*** ----> Police seek motive in Prague mass shooting | THE DAILY TRIBUNE | KINGDOM OF BAHRAIN

Police seek motive in Prague mass shooting

AFP | Prague                                                            

The Daily Tribune – www.newsofbahrain.com

Czech authorities sought a motive yesterday in a student’s gun attack at a Prague university, where tearful mourners have left a sea of candles to grieve for 14 victims.

The gunfire Thursday at the Charles University’s Faculty of Arts sparked frantic scenes of students running from the attack that was the Czech Republic’s worst shooting in decades.

A makeshift memorial of hundreds of candles lit by tearful students flickered outside the university yesterday as police pursued the investigation at the campus in Prague’s historic centre.

“There are 15 dead, which is absolutely unprecedented in the Czech Republic. This is not America,” 17-year-old Richard Smaha told AFP.

“I think it’s terrible.” The gunman, a 24-year-old student, killed himself after shooting dead 13 people and wounding 25 others. One of the wounded later died in hospital.

“Those wounded in the gunman’s attack at the Faculty of Arts include three foreign nationals, that is, one citizen of the Netherlands and two citizens of the United Arab Emirates,” Interior Minister Vit Rakusan told reporters.
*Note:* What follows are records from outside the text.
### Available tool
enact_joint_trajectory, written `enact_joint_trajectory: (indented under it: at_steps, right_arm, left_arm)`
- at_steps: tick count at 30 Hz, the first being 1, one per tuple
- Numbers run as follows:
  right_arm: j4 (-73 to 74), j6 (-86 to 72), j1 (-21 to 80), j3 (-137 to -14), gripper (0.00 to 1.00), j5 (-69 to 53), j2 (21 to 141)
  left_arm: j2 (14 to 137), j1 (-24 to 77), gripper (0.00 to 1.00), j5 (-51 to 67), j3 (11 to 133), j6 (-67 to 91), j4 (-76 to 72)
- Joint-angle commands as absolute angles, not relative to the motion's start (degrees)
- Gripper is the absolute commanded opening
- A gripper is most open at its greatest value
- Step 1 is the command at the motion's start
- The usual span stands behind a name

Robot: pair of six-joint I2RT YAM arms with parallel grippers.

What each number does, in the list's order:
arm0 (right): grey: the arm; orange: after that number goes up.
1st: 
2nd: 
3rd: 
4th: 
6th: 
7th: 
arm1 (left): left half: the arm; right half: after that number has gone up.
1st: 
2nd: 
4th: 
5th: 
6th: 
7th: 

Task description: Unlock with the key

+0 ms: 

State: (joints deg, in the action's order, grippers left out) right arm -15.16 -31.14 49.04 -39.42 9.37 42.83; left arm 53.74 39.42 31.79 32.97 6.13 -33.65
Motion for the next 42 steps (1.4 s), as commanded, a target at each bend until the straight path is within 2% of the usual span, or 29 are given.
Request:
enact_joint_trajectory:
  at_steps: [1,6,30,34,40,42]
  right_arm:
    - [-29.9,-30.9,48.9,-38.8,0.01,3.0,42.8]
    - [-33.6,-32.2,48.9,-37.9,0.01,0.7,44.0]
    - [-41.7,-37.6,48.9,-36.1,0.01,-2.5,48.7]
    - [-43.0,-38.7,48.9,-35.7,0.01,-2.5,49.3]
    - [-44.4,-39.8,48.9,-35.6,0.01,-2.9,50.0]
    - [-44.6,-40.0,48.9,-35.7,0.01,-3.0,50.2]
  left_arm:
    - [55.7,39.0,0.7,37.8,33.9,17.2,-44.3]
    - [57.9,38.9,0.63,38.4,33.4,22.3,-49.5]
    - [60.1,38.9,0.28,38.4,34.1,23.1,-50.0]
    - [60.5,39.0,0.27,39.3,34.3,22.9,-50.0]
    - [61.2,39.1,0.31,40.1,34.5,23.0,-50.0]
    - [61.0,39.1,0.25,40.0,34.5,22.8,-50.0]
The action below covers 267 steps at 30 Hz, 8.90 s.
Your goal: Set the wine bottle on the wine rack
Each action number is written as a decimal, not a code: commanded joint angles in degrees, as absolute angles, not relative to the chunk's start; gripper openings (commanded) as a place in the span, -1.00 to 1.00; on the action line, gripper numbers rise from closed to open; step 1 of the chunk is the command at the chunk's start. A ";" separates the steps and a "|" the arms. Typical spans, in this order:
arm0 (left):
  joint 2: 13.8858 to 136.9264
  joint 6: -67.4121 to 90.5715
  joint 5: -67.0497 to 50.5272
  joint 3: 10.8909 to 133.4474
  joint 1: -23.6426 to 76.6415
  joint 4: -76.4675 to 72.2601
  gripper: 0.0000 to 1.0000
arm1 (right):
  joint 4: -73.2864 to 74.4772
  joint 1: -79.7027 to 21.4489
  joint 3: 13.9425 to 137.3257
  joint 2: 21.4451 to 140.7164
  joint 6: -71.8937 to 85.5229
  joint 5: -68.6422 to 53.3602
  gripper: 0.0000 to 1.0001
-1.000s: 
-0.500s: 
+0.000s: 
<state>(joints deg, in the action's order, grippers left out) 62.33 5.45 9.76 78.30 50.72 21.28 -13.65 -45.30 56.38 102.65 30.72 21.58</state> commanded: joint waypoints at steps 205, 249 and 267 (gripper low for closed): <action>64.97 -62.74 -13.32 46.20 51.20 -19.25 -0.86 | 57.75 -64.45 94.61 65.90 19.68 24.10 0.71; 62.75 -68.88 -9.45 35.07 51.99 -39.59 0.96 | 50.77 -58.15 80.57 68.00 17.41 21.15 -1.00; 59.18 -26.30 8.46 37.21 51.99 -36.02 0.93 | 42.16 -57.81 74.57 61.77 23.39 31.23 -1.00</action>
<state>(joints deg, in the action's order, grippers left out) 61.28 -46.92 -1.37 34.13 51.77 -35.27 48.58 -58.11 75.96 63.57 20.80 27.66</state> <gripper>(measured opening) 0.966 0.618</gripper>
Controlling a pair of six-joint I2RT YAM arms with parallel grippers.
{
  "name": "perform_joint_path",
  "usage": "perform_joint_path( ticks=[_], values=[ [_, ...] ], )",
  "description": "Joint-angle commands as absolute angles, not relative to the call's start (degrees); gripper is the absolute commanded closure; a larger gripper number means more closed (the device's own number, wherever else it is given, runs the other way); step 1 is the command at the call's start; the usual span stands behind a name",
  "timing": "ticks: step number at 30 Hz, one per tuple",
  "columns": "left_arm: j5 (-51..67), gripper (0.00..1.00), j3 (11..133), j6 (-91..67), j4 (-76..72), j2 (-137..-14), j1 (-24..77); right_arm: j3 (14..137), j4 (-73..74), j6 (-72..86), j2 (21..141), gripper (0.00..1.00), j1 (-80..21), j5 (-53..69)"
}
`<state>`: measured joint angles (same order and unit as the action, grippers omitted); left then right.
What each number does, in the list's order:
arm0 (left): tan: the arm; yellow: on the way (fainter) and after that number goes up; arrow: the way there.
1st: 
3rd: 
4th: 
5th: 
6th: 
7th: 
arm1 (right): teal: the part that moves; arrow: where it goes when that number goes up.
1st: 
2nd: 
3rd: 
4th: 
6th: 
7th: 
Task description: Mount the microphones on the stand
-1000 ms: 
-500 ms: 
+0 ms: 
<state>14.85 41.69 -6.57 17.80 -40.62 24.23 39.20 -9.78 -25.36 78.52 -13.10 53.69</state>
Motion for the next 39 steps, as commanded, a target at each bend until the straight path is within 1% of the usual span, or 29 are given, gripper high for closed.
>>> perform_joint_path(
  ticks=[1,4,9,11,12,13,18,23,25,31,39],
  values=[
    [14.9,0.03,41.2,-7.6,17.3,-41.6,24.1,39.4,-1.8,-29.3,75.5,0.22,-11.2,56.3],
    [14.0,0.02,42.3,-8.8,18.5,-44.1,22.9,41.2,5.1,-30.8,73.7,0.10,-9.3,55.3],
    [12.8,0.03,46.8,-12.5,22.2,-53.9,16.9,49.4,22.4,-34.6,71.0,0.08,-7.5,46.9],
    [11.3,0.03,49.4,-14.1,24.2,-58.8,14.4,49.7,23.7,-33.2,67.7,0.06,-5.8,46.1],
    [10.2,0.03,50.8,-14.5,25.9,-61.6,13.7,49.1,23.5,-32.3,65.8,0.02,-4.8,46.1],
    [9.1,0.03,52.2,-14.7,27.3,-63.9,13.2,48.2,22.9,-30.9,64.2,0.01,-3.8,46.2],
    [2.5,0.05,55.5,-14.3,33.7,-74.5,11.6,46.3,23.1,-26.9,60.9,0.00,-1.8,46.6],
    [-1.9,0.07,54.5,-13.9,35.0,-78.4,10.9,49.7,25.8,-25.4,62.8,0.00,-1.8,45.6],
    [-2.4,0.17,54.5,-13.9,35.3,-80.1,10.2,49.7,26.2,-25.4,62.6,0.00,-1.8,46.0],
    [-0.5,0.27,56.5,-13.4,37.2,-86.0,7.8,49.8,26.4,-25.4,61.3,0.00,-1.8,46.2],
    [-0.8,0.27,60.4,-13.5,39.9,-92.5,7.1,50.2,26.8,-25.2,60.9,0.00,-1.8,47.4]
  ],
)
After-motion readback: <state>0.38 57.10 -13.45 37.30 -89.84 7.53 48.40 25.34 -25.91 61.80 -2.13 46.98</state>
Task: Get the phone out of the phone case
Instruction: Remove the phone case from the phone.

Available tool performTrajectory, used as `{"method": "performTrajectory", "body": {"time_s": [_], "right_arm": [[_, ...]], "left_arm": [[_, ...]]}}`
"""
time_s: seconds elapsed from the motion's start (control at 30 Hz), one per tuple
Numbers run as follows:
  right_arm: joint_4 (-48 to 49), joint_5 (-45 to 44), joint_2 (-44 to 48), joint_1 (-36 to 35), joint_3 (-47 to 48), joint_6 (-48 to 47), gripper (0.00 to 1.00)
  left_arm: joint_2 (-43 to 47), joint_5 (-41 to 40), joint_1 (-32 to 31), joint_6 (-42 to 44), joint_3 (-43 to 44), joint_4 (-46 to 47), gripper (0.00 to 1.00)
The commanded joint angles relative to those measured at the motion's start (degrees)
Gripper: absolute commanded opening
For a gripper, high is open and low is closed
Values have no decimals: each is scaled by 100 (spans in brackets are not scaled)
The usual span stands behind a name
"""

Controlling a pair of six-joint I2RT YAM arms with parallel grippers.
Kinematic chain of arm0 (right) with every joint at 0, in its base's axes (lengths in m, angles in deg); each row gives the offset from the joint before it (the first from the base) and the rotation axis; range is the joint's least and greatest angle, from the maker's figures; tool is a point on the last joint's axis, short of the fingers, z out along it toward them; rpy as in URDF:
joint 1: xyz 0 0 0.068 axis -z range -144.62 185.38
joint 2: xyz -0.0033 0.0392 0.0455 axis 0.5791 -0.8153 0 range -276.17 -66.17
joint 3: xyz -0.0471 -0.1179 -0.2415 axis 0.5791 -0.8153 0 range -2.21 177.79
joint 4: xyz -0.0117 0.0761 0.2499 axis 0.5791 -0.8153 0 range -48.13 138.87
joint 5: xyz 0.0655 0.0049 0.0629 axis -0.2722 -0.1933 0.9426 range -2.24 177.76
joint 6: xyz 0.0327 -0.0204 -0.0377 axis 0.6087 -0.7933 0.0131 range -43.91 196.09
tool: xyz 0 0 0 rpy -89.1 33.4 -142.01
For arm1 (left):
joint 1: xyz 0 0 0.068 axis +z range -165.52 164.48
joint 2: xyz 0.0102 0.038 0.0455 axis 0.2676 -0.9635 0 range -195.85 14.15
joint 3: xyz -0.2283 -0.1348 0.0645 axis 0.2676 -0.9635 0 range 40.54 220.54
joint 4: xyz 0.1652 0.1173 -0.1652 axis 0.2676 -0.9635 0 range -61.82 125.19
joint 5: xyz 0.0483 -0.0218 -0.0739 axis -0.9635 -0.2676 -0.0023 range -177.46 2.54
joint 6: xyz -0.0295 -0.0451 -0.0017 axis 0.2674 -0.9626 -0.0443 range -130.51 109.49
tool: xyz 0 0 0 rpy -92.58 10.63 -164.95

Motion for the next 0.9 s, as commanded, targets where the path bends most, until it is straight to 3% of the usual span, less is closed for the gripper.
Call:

Police officer Josef Jerabek said the gunman killed himself when he “felt the loop tightening” as the police approached him after the carnage.

Rakusan had said earlier that there was no link between the shooting and “international terrorism” and that the perpetrator acted on his own. But police have since detained four people either for threatening to copy the attack or for approving of it.

Police are also still guarding selected sites, including schools, within preventive measures and as “a signal we are here”. They will do so at least until January 1, said Rakusan. The government has declared a national day of mourning on Saturday, with flags on official buildings to be flown at halfmast and people asked to observe a minute’s silence at noon. The gunman, previously unknown to the police, had a “huge arsenal of weapons and ammunition”, Police Chief Martin Vondrasek said after the killings on Thursday.

He added an inspection of the crime scene was “the most shattering experience” in his 31 years of police service. Police started a search for the student even before the mass shooting as they had found his murdered father and the student’s note saying he is planning to kill himself in Prague.